• _Task_:
Print the data below exactly, but only the lines from the one containing "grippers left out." down to the one containing "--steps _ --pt", inclusive.
+ + + + +
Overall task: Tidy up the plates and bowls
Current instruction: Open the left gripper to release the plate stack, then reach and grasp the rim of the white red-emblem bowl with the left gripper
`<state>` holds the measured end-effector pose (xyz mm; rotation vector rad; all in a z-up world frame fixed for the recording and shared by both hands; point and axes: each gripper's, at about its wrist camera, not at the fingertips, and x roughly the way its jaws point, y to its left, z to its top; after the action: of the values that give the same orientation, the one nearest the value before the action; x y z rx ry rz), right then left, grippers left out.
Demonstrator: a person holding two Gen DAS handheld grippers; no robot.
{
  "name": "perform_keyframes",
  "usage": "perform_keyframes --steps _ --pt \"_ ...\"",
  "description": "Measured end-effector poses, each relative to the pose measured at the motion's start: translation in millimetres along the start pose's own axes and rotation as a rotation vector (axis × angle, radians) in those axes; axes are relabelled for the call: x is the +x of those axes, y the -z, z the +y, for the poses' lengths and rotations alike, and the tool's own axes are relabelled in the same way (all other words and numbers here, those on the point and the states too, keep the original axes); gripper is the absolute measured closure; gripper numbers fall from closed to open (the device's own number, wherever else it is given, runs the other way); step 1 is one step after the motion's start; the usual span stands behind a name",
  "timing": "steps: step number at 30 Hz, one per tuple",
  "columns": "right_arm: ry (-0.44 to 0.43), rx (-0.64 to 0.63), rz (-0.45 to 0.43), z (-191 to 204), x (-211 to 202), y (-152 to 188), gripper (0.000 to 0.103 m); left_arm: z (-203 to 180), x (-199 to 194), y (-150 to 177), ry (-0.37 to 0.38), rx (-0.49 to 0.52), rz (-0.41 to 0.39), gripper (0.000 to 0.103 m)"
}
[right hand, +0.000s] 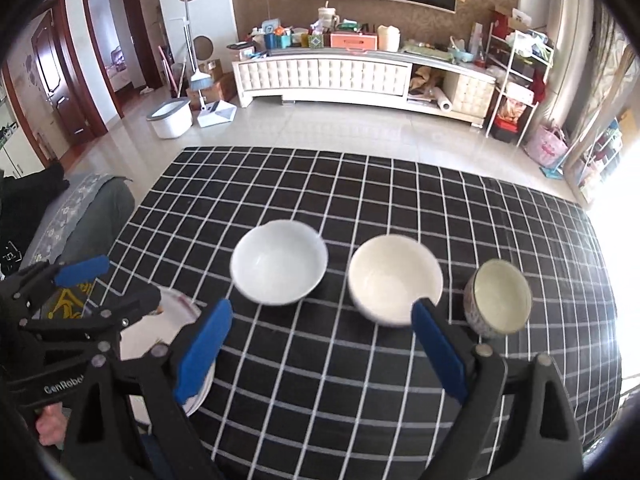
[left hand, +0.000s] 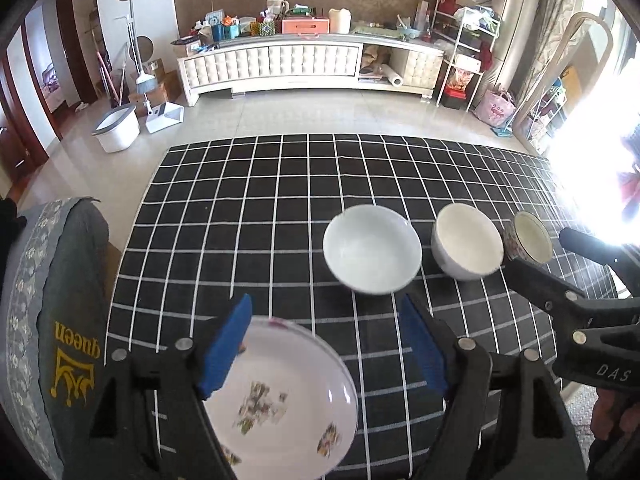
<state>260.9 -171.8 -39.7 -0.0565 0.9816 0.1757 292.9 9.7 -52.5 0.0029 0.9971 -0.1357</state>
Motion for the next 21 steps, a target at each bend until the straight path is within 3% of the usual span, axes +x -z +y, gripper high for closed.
perform_keyframes --steps 11,15,17,19,21 --pt "0.001 -0.068 0.086 -8 78 -38 0.010 13 76 -42 -0.002 -0.076 0.115 0.028" --pt "-0.030 -0.105 0.139 -3 106 -45 0.020 14 101 -47 -0.017 -0.065 0.153 0.033" --pt "-0.041 -0.108 0.174 -1 121 -44 0.023 16 113 -46 0.000 -0.073 0.173 0.042" --pt "-0.053 -0.104 0.208 -2 135 -43 0.036 19 125 -44 0.028 -0.092 0.193 0.046" --pt "-0.055 -0.106 0.236 -1 148 -41 0.042 19 134 -41 0.025 -0.088 0.211 0.054"
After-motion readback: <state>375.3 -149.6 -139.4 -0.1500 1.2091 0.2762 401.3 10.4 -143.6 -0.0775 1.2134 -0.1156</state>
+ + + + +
• _Answer_:
`<state>` holds the measured end-effector pose (xyz mm; rotation vector rad; all in a z-up world frame fixed for the recording and shared by both hands; point and axes: each gripper's, at about its wrist camera, not at the fingertips, and x roughly the way its jaws point, y to its left, z to its top; after the action: of the values that give the same orientation, the one nearest the value before the action; x y z rx ry rz), right then left, grippers left out.
Demonstrator: a person holding two Gen DAS handheld grippers; no robot.
{
  "name": "perform_keyframes",
  "usage": "perform_keyframes --steps _ --pt \"_ ...\"",

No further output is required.